Whatever that standard may be, it also served the convenient purpose of allowing the board to continue to look the other way as Chas Roemer continues to vote on matters concerning charter schools that come before BESE.
Guillot’s decision to retain Faircloth as his attorney was a solid one. Both Guillot and Roemer were endorsed and backed financially by Jindal in their campaigns, so why not bring Jindal’s former legal counsel into the action?
In an undated draft letter to the board, staff attorney Tracy Barker recommended that Guillot be cleared to hold the contracts on behalf of his company, Hunt-Guillot & Associates (HGA) of Ruston while serving on the board because he does not have 25 percent ownership in HGA and because the contracts were not with BESE itself. His financial statement as well as Faircloth’s letter to the board indicated Guillot owned only 14 percent of HGA.
The staff’s recommendations were adopted by a 10-0 vote. Dr. Cedric Lowrey of Alexandria, one of the four members not appointed by Jindal, recused himself. Faircloth also is from Alexandria as is board member Grove Stafford, a 2008 Jindal appointee.
The ruling did, however, say that while HGA may complete its contracts, including one for $16 million that calls on HGA to monitor the administration of grants to parishes and municipalities as part of the recovery process from Hurricanes Katrina, Rita, Ike and Gustav, it may not renew its contracts.
That is because the state ethics law, promoted and passed by Jindal barely more than a month after taking office during a 2008 special legislative session, stipulated that no state office holders, including BESE members, who held ownership of five percent or greater could participate in any contract or subcontract that is funded or reimbursed in whole or in part with federal funds or for any disaster recovery contract.
The $16 million contract with the Office of Community Development (OCD) through the Division of Administration (DOA) is specifically for disaster recovery and is 100 percent funded by federal Community Development Block Grant (CDBG) funds.

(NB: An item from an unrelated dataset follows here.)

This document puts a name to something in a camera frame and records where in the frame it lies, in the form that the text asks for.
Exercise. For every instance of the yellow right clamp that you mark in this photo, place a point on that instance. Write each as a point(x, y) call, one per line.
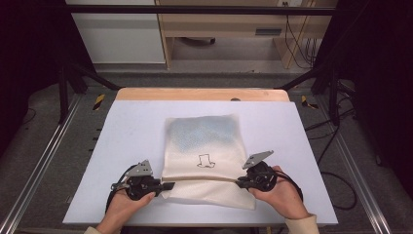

The really interesting thing about Guillot’s request to the board is the timing. Normally, a candidate with a potential conflict of interest would request and obtain a determination from the board prior to paying qualifying fees and incurring campaign expenses.
Not Guillot.
His strategy was to win and then get the ruling after the fact—kind of like the theory that it’s easier to get forgiveness than permission.
There may well have been a method to the madness, however.
That $16 million contract? It is actually the second of two such contracts of comparable amounts with OCD for the oversight of the grant administration.
The first contract expired on June 30 of this year.
The current contract kicked in the next day, on July 1—right in the middle of the campaign for the BESE seat.
What if he had requested the opinion, say last April or May?
It is entirely possible that the board might have ruled his company ineligible to submit a proposal for renewing its contract in light of his ongoing campaign for state office.
In order to circumvent the possibility of an adverse ruling that would cost his company millions, simply wait until after the election—and even more important, after the new contract goes into effect—and get a ruling then.
But what happens when the current three-year contract expires on June 30, 2014? By that time, nine years post-Katrina, logic would dictate that virtually all disaster recovery would be complete and that there would be no need to renew the contract for another three years.
If, however, the disaster recovery is not over, or should another hurricane necessitate a new round of disaster recovery funding, look for Guillot to resign from BESE in order to prevent his firm’s losing out on a new multi-million dollar contract. Of course, he would have to resign on or before June 30, 2013–or a full year before expiration of the contract. That would still give Jindal 18 months of a super majority on BESE to push through his educational programs.
Brilliant strategy.
Could that familiar adage about the “Golden Rule”—“Those who’ve got the gold make the rules”—apply to Jindal’s “gold standard” of ethics as well?